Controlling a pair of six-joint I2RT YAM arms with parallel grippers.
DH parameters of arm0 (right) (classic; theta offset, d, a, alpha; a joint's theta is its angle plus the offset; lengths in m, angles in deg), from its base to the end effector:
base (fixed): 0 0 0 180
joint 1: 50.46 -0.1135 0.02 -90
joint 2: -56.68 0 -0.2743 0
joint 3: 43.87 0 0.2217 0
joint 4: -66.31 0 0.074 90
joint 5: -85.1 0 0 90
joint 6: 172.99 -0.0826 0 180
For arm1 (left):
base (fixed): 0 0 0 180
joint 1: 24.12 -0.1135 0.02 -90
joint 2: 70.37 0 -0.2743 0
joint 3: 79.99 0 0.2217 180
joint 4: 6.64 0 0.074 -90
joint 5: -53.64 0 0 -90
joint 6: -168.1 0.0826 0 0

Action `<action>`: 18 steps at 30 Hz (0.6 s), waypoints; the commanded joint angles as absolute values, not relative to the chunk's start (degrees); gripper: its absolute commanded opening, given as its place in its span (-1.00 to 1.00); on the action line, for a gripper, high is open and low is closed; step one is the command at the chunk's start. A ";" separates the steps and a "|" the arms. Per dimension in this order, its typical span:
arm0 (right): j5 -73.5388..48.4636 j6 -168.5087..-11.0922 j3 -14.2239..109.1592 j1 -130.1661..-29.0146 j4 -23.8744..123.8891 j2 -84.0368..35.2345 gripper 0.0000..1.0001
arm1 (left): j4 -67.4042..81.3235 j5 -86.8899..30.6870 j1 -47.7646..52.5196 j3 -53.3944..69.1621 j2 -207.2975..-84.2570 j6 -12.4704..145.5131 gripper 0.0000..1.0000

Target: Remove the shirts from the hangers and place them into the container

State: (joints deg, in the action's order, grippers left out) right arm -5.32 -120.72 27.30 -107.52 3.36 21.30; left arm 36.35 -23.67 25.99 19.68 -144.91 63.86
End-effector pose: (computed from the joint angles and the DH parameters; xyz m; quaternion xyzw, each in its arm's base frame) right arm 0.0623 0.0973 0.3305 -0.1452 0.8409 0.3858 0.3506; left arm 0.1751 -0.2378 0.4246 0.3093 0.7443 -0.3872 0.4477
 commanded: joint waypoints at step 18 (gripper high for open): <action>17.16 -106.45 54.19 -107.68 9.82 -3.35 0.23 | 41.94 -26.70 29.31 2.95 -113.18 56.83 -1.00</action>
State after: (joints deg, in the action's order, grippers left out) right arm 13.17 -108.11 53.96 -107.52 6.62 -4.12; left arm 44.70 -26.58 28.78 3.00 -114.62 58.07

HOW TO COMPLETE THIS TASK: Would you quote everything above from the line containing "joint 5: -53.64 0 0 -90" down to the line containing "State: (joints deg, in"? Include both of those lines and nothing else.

RESPONSE TO THIS EXERCISE:
joint 5: -53.64 0 0 -90
joint 6: -168.1 0.0826 0 0

Action `<action>`: 18 steps at 30 Hz (0.6 s), waypoints; the commanded joint angles as absolute values, not relative to the chunk's start (degrees); gripper: its absolute commanded opening, given as its place in its span (-1.00 to 1.00); on the action line, for a gripper, high is open and low is closed; step one is the command at the chunk's start. A ";" separates the steps and a "|" the arms. Per dimension in this order, its typical span:
arm0 (right): j5 -73.5388..48.4636 j6 -168.5087..-11.0922 j3 -14.2239..109.1592 j1 -130.1661..-29.0146 j4 -23.8744..123.8891 j2 -84.0368..35.2345 gripper 0.0000..1.0001
arm1 (left): j4 -67.4042..81.3235 j5 -86.8899..30.6870 j1 -47.7646..52.5196 j3 -53.3944..69.1621 j2 -207.2975..-84.2570 j6 -12.4704..145.5131 gripper 0.0000..1.0000

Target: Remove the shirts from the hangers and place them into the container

State: (joints deg, in the action's order, grippers left out) right arm -5.32 -120.72 27.30 -107.52 3.36 21.30; left arm 36.35 -23.67 25.99 19.68 -144.91 63.86

There's nothing left to add to the output.